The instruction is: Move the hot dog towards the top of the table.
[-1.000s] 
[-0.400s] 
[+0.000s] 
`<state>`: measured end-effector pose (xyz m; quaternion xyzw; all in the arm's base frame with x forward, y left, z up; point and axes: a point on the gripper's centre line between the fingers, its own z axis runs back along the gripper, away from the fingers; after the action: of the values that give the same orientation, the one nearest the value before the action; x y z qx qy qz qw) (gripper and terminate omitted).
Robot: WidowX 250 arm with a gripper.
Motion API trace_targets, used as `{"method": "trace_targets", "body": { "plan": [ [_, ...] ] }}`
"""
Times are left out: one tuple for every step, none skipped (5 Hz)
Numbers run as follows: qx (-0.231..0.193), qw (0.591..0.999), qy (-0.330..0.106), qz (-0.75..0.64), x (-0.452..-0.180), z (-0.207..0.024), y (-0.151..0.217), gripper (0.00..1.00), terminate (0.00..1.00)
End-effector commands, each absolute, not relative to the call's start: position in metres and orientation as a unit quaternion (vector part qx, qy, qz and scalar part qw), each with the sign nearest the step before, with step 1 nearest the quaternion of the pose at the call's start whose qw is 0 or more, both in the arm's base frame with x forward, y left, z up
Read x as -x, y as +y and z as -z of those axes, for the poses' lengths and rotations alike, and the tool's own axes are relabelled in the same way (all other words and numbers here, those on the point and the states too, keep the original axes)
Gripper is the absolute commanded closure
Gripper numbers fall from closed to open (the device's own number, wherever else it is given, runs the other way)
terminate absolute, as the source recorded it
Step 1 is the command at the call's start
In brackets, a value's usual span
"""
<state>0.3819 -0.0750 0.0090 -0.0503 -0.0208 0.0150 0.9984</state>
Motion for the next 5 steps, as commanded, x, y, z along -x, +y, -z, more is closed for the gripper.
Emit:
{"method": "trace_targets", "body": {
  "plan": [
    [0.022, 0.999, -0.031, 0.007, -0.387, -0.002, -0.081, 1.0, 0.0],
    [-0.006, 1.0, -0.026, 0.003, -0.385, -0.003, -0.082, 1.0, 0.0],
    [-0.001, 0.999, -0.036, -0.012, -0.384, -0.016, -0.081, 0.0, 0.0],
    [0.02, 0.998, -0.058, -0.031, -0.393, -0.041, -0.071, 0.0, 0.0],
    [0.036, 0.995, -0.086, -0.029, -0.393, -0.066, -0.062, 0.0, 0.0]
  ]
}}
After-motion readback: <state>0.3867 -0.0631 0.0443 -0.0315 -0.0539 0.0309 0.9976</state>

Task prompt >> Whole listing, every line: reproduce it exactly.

Finished exercise >>
The instruction is: Move the hot dog towards the top of the table.
[-1.000s] 
[-0.400s] 
[+0.000s] 
`<state>`: measured end-effector pose (xyz m; quaternion xyzw; all in the arm's base frame with x forward, y left, z up; point and axes: a point on the gripper's centre line between the fingers, its own z axis runs back along the gripper, away from the fingers; after the action: of the values that give the same orientation, the one nearest the value before the action; x y z qx qy qz qw) (gripper and terminate omitted).
Robot: WidowX 250 arm with a gripper.
Motion API trace_targets, used as `{"method": "trace_targets", "body": { "plan": [ [_, ...] ] }}`
"""
Times are left out: one tuple for every step, none skipped (5 Hz)
Numbers run as follows: qx (-0.231..0.193), qw (0.591..0.999), qy (-0.330..0.106), qz (-0.75..0.64), x (-0.452..-0.180), z (-0.207..0.024), y (-0.151..0.217), gripper (0.00..1.00), terminate (0.00..1.00)
End-effector commands, each absolute, not relative to the call's start: position in metres and orientation as a unit quaternion (vector part qx, qy, qz and scalar part qw), each with the sign nearest the step before, with step 1 nearest the quaternion of the pose at the call's start whose qw is 0 or more, both in the arm's base frame with x forward, y left, z up
Read x as -x, y as +y and z as -z of those axes, for the poses' lengths and rotations alike, and the tool's own axes are relabelled in the same way (all other words and numbers here, those on the point and the states too, keep the original axes)
Gripper is the absolute commanded closure
Gripper numbers fall from closed to open (the device's own number, wherever else it is given, runs the other way)
terminate absolute, as the source recorded it
Step 1 is the command at the call's start
In brackets, a value's usual span
"""
<state>0.3819 -0.0750 0.0090 -0.0503 -0.0208 0.0150 0.9984</state>
Motion for the next 5 steps, as commanded, x, y, z along -x, +y, -z, more is closed for the gripper.
Emit:
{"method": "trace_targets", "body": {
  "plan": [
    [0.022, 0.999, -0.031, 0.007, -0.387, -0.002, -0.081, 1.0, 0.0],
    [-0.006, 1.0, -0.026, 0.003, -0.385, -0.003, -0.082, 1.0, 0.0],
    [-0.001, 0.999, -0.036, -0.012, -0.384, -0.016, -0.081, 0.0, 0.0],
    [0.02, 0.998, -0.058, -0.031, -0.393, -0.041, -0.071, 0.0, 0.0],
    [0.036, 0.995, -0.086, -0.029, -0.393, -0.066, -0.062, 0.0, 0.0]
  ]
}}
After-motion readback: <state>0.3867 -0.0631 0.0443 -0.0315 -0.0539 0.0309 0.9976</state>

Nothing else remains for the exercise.